■ **Work required**
For the material below, return exactly the lines starting at the one holding "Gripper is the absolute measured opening" and ending at the one holding "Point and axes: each", counting both as part of the range.

■ **Raw data**
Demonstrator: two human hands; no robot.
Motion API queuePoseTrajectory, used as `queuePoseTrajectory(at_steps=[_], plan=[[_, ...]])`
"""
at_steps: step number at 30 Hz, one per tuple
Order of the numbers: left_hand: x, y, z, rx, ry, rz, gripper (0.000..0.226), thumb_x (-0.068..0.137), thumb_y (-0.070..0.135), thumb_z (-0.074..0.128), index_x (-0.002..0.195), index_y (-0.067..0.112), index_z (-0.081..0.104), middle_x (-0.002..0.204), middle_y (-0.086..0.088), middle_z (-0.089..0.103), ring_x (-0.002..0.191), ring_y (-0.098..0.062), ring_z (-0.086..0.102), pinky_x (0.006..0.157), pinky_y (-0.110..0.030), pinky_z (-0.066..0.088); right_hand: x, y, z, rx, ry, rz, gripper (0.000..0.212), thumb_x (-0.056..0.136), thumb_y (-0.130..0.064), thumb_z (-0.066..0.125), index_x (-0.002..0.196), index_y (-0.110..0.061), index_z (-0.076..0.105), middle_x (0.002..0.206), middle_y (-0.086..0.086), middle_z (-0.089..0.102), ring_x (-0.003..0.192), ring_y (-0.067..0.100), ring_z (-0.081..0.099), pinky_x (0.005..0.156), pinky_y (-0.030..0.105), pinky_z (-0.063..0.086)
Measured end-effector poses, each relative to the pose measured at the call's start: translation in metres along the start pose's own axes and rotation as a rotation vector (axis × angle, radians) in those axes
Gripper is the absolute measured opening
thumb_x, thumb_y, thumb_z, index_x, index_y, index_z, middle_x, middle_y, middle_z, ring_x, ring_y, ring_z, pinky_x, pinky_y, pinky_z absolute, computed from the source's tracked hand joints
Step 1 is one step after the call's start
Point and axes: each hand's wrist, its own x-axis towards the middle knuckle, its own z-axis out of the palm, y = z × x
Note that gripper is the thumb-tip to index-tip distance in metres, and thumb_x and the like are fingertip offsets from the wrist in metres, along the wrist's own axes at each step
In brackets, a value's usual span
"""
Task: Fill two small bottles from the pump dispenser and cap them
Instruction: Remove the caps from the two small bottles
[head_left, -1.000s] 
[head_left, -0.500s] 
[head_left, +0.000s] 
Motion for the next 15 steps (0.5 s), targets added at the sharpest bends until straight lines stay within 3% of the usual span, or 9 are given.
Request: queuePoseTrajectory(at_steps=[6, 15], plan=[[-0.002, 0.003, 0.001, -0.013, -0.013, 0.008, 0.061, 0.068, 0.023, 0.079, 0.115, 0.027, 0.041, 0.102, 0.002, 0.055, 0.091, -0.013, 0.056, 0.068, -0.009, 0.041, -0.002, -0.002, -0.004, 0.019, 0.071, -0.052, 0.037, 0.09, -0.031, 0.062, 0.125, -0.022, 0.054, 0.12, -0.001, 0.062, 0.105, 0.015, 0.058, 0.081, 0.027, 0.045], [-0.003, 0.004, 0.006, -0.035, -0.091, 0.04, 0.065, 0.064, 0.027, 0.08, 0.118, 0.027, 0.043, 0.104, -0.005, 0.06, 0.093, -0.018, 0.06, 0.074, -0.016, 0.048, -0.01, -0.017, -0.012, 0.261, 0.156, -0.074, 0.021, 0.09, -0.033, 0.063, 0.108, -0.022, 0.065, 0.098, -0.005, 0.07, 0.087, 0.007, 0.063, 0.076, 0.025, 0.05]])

■ **Your response**
Gripper is the absolute measured opening
thumb_x, thumb_y, thumb_z, index_x, index_y, index_z, middle_x, middle_y, middle_z, ring_x, ring_y, ring_z, pinky_x, pinky_y, pinky_z absolute, computed from the source's tracked hand joints
Step 1 is one step after the call's start
Point and axes: each hand's wrist, its own x-axis towards the middle knuckle, its own z-axis out of the palm, y = z × x

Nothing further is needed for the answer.